▸ **Task brief**: Please retype, unchanged, each line from the top of the material below through the line where "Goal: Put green" appears.

** Provided data follows **

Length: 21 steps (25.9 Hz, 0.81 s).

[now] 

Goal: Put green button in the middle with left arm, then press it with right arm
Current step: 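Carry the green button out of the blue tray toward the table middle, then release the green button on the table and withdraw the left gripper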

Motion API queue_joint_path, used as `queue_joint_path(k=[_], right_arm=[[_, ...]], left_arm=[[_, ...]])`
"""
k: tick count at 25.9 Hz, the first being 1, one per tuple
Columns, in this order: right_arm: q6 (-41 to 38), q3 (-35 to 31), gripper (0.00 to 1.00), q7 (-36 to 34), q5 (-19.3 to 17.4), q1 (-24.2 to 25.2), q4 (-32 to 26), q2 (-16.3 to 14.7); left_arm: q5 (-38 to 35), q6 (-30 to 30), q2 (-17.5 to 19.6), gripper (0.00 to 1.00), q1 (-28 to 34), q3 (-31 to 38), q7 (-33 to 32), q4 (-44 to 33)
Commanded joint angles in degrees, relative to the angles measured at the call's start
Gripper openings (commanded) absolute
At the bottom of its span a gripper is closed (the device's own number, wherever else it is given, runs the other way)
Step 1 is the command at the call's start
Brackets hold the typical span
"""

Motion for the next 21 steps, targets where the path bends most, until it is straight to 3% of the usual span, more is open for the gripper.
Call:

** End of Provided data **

▸ **Result for this exercise**:
Length: 21 steps (25.9 Hz, 0.81 s).

[now] 

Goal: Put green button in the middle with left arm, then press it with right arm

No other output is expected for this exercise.